Suivisme. Pourtant, le livre est à peine évoqué au cours des quatre heures trente de réunion. On est déjà dans «l'après». Environ 200 journalistes sont présents, presque autant que la première fois. «Même la guerre en Irak n'a pas interrompu nos discussions sur le livre, s'étonne un rédacteur. L'émotion n'est pas retombée.» Mais cette fois, le ton est nettement moins solennel. Les interventions fusent. Les altercations aussi. Contre Plantu, donc. Mais aussi contre Daniel Schneidermann, le chroniqueur du supplément télé du quotidien, qui n'a pas mâché ses critiques contre la riposte de la direction, y compris dans les colonnes du journal.

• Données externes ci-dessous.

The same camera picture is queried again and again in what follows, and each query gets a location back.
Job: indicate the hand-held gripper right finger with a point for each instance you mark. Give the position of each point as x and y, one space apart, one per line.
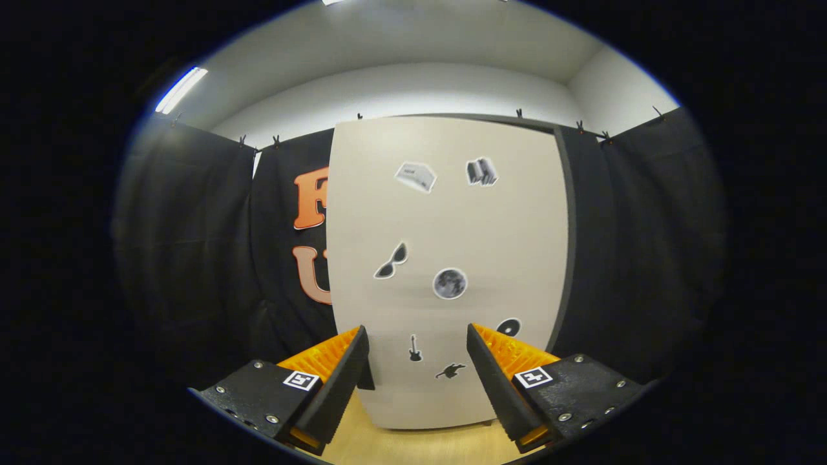
497 394

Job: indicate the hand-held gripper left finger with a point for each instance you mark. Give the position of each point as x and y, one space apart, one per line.
342 387

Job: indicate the beige shoe cabinet door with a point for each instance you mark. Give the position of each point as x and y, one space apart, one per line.
452 226

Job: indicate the black backdrop cloth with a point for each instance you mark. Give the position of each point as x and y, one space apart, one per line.
194 258

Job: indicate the row of black cloth clips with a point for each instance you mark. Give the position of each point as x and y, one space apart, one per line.
276 141

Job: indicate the ceiling tube light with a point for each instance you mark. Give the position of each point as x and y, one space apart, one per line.
181 90

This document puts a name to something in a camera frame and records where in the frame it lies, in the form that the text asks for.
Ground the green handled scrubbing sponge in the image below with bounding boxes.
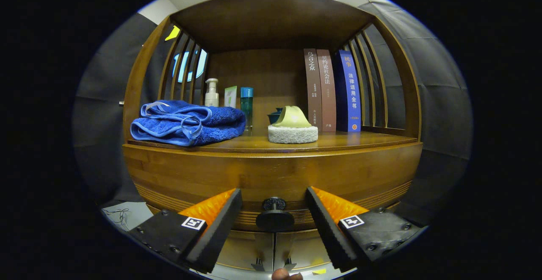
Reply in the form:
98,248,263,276
268,105,319,144

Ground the wooden countertop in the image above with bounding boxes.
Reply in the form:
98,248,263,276
127,128,418,153

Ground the black drawer knob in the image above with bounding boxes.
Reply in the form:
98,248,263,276
255,197,295,232

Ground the wooden cabinet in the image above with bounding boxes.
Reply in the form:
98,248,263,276
122,0,423,272

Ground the blue folded towel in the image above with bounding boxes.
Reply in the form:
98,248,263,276
130,100,246,147

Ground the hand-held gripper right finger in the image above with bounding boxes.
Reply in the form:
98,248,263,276
306,186,424,272

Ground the white green tube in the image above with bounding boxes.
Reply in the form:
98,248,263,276
224,86,238,108

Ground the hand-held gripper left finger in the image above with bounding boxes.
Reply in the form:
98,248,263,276
127,188,243,274

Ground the blue book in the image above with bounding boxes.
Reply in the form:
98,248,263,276
337,50,362,133

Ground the teal glass bottle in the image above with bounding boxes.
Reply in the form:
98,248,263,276
241,87,254,132

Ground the dark brown book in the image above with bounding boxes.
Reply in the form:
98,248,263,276
303,49,323,128

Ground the white pump bottle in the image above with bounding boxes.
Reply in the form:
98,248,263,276
205,78,220,107

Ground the reddish brown book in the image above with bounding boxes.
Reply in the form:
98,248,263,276
316,49,337,133

Alors, pas question de se faire voler la parole. La «base» veut s'exprimer. Et elle le fait. Critique la Société des rédacteurs du Monde (SRM), accusée de suivisme, de «béni-oui-ouisme» face à la direction. Elle s'en prend aussi à Colombani et à Plenel. A cause «du malaise qui continue» et de «l'absence de défense audible». Quelqu'un prononce le mot «crise». Quelle crise ? Il est 19 heures passées quand Edwy Plenel prend la parole. Et rejette formellement les mots «crise» ou «malaise». «On est riches de nos diversités, mais aussi de nos solidarités», affirme-t-il. Pendant cinquante minutes, il plaide. Il se présente comme le «bouclier» d'une rédaction attaquée de façon collective. N'exclut rien : «Si des gens pensent que je dois être démis, il faut qu'ils le disent.» Commentaire d'un participant : «Il n'a vraiment retenu aucune leçon de ce qui s'est passé. Son seul mea-culpa a porté sur ses colères.»

Soupçons. Enfin, Jean-Marie Colombani conclut la réunion. Lui aussi s'en prend à Schneidermann, qu'il accuse d'avoir «franchi la ligne jaune». Le médiateur du Monde, Robert Solé, en prend également pour son grade, pour être «sorti de son rôle quand il a préconisé, dans une de ses chroniques, un autre journalisme». Pour le reste, il explique une fois de plus que si le Monde est attaqué, c'est parce qu'il a su «devenir un groupe de presse indépendant, et parce qu'il pratique un journalisme d'enquête». Comme Plenel, il soupçonne Péan et Cohen de vouloir faire revenir le Monde à un «journalisme pépère».

Il est 20 h 30. La séance est levée. «Il n'y a pas le feu à la maison, commente un journaliste. Mais on sent bien qu'elle se lézarde imperceptiblement depuis le début de cette affaire.».